Preston Foster is the town boss and John Hodiak runs the saloon. These guys thrive on the town being in the Wild West accent on the wild. Foster's a rather shrewd villain, he realizes that the clean cut virginal Harvey girls who are servers might make the men forget the loose women of the saloon and that if they court and marry them and start raising families, they might demand a little law and order. That would be a disaster for Foster. Better to cut the problem off at the root.
Hodiak however is a jaded sort and bored with the loose women of his establishment. In a cinema not under the Code influence, Angela Lansbury and her crew would be prostitutes. He kind of likes the idea of the Harvey Restaurant coming to town and likes it better when Judy Garland comes to town.
Judy's come to town as a mail order bride, but when she sees Chill Wills is the prospective groom, both of them decide they're not suited for each other. Hodiak has been writing Wills's letters, a plot device that was used in the Joseph Cotten-Jennifer Jones film Love Letters. If you know about that film, you know how The Harvey Girls turns out.
The Harvey Girls has come down in cinema history because of the famous On The Atchison, Topeka, And The Santa Fe number. The song itself won an Academy Award in 1946 for best original song and the number as staged by MGM is one of the longest and most complex in the annals of film. It runs about 20 minutes and just about every member of the cast except Hodiak and Foster get a line or two in the song. Of course it ends with Judy as well it should have.
One thing I don't understand though is the under use of both Ray Bolger and Kenny Baker. Bolger of course had co-starred with Judy in The Wizard Of Oz, but he was far more known for being a Broadway star than a film player. He had just come off a big run in the last Rodgers&Hart musical By Jupiter. Kenny Baker was a famous radio singer who also had starred on Broadway in Kurt Weill's One Touch Of Venus with Mary Martin. Why these guys got the supporting roles they did is a mystery to me. I suspect both of them had a lot of their parts end up on the cutting room floor.

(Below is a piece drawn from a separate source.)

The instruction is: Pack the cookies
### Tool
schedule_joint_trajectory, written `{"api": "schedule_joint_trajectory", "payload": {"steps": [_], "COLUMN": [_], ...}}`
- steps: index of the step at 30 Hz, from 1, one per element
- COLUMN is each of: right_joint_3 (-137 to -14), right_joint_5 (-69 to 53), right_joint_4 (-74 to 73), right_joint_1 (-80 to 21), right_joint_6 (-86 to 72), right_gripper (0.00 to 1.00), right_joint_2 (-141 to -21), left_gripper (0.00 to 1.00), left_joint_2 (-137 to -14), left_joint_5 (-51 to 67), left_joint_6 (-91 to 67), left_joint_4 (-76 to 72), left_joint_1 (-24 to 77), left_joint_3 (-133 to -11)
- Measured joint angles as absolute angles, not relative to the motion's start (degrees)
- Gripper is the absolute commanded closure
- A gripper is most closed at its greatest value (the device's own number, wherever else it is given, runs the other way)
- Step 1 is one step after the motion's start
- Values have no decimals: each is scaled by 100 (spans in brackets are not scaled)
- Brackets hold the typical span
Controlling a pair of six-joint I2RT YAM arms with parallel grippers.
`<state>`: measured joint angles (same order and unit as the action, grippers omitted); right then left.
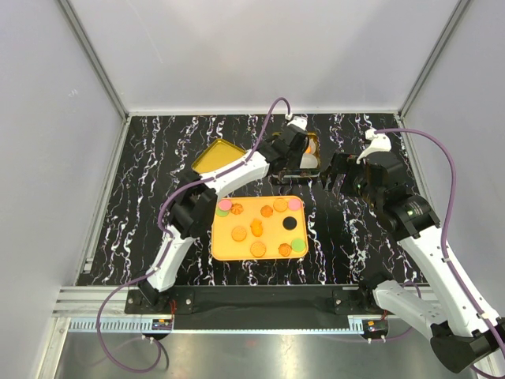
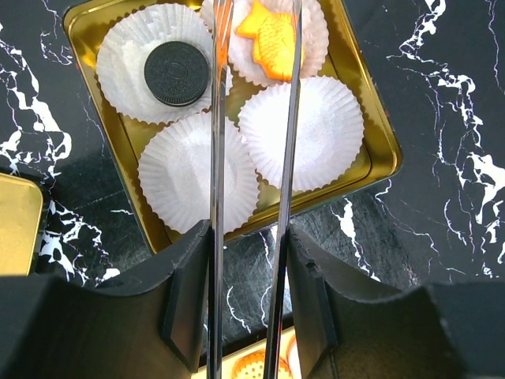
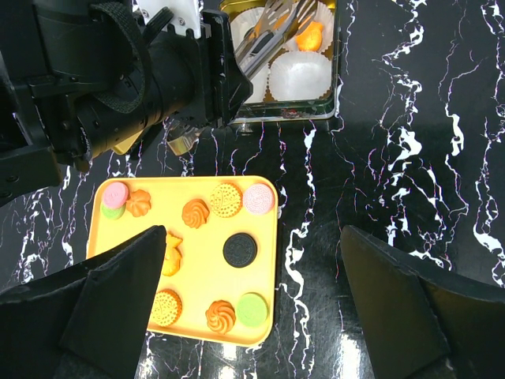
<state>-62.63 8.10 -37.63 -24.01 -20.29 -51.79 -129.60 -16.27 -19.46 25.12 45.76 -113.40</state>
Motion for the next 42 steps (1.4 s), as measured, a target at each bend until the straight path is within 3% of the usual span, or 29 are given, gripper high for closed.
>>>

MGM editing mastery was at its best in The Harvey Girls. The film was partially done on location and partially done at Culver City. The editing is so smooth you really can't tell.
Harry Warren and Johnny Mercer wrote the score for The Harvey Girls and while the Atchison number dwarfs the rest, there's a song called It's A Great Big World that gets sadly neglected. It was sung by Judy Garland, Virginia O'Brien, and someone dubbing Cyd Charisse who first got noticed in this film for her dancing.
As I said before if done today if some gazillionaire would finance a remake, Angela and her saloon girls would be portrayed more frankly as working girls. But that would also cause the film to lose some of its naive charm. And this film holds up quite well for 63 years and counting.